Metal workers union Numsa has added its voice to rejection of government’s new growth path, saying it continues the neoliberal policy of former president Thabo Mbeki’s regime.
It also renewed calls from the left for Blade Nzimande, the minister of higher education and training, to return to the South African Communist Party fulltime.
Addressing a media briefing after Numsa’s central executive committee meeting on Thursday, Numsa general secretary Irvin Jim said the committee thought it is unlikely that the government would achieve its target of creating five million new jobs in the next 10 years “because of the conservative macroeconomic package that the [new growth path] policy adopts”.
“The fiscal, monetary and exchange-rate measures in the New Growth Path will choke many of the noble objectives outlined in the document,” Jim said. “Our experience with the growth, employment and redistribution [Gear] strategy is that any growth path must be judged not by the targets for job creation it sets but by the instruments of macroeconomic management it adopts.”
Jim said the macroeconomic package that underpinned the new growth path had “more in common with policies that led to jobless growth and later job shedding. The macroeconomic package in the new growth path represents continuity instead of a break with Gear”.
Jim quoted the document’s argument that “in a mixed economy, private business is a core driver of jobs and economic growth” and then commented:
“This it asserts when the evidence shows that since the early 1980s, private business has been a shedder of jobs.”
‘Government will’
The committee was struck by the document’s use of words such as “government will explore”, “government will consider” and “government will review”, Jim said.
“Instead of proposing price caps on administered prices [where the state has a determining role like water, electricity and toll-road fees], the new growth path proposes a review of administered prices. Instead of the establishment of a state-owned bank, the new growth path will explore the possibility of a state-owned bank.”

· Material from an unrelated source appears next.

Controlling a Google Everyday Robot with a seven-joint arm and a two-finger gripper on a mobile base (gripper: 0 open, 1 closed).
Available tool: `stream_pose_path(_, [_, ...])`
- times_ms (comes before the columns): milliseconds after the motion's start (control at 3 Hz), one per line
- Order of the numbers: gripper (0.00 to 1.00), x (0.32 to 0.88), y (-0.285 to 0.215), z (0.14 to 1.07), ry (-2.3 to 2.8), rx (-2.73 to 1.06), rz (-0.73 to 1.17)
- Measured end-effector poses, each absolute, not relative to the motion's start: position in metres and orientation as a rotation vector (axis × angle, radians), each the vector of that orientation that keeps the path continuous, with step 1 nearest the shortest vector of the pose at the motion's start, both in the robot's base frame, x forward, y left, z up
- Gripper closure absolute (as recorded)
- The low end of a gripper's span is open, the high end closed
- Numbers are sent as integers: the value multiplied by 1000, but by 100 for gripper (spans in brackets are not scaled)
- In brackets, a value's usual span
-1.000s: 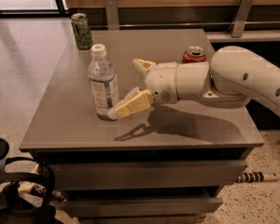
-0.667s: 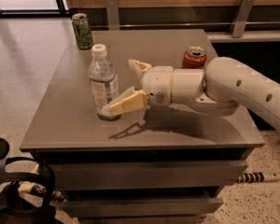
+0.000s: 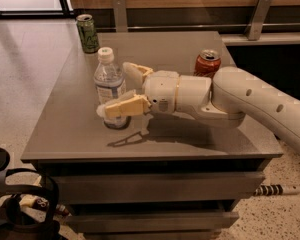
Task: Move blue plastic bottle near green can
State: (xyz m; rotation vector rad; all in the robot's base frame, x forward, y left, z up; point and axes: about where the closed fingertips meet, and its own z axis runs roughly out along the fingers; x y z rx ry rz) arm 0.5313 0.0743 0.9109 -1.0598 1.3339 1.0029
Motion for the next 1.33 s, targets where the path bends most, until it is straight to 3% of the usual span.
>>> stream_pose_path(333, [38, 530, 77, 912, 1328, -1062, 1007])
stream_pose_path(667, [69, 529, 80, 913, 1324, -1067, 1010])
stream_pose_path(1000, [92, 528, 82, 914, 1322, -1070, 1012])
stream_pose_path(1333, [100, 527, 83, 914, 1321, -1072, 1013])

Numsa leaders were unhappy that the growth path document did not include proposals made by trade union federation Cosatu, Jim said.

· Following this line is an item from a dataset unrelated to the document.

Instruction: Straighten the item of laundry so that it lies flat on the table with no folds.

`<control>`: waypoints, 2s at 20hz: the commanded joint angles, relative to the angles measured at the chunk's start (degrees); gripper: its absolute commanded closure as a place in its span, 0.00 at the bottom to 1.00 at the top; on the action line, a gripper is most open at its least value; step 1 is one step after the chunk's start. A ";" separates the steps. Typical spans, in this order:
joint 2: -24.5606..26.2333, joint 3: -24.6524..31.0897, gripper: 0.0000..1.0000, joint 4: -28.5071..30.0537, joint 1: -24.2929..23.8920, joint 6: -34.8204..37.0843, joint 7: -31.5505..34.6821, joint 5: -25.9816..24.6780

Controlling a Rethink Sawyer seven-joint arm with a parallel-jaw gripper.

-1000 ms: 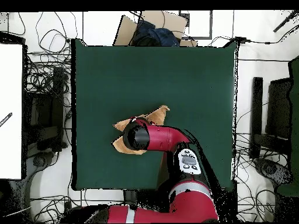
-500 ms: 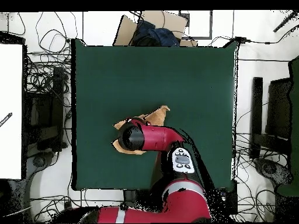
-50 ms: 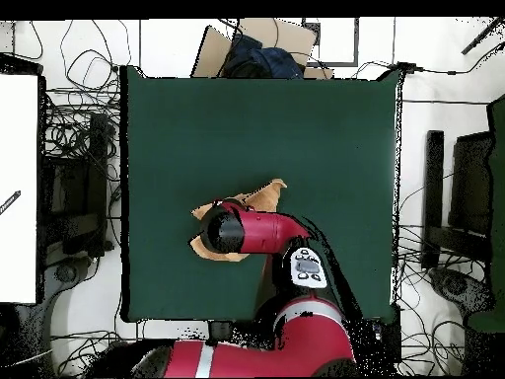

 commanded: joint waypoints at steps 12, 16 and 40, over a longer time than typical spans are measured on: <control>0.94 2.97 1.00 -2.11 0.50 -3.29 6.19 -1.20; 0.83 1.89 1.00 -2.26 1.38 -3.91 6.77 -1.16; -10.40 11.51 1.00 8.14 -4.80 5.00 6.21 4.94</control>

In September Cosatu proposed raising secondary tax on companies, the institution of land tax, export taxes, investment tax credits and a tax on financial transactions.
It also proposed:
A 75% target for local procurement by the state;
The introduction of exchange and capital controls; and
The enforcement by the Reserve Bank of asset-based requirements on banks.
Jim criticised the absence of social needs from the growth path. “In a redistributive economic strategy, meeting basic needs — health, electricity, housing, education and social welfare — is a crucial mechanism to stimulate demand.
“The only social need dealt with extensively in new growth path is education and skills development. Even this is dealt with in a technicist manner: how to deliver a skilled workforce in production. Nothing about adult basic education and training, citizen empowerment or civic education.”
Pensioners can expect only inflation adjustment in the next couple of years because of government’s commitments to “maintain the real value of social grants”, Jim said. “What happened to the notion of an ‘expanding floor of socioeconomic rights’ enshrined in our Constitution?”
Numsa reiterated Cosatu’s call for Higher Education Minister Blade Nzimande to return to his position as SACP general secretary fulltime. “We cannot build socialism if the SACP is in a weak state,” said Jim.
Cosatu and Numsa leaders had agreed to deploy Nzimande and other communist leaders in government, but the federation had since realised it was a mistake, Jim said.
Because the country is “in the middle of a crisis of deepening poverty, the SACP should be strengthened”, he said.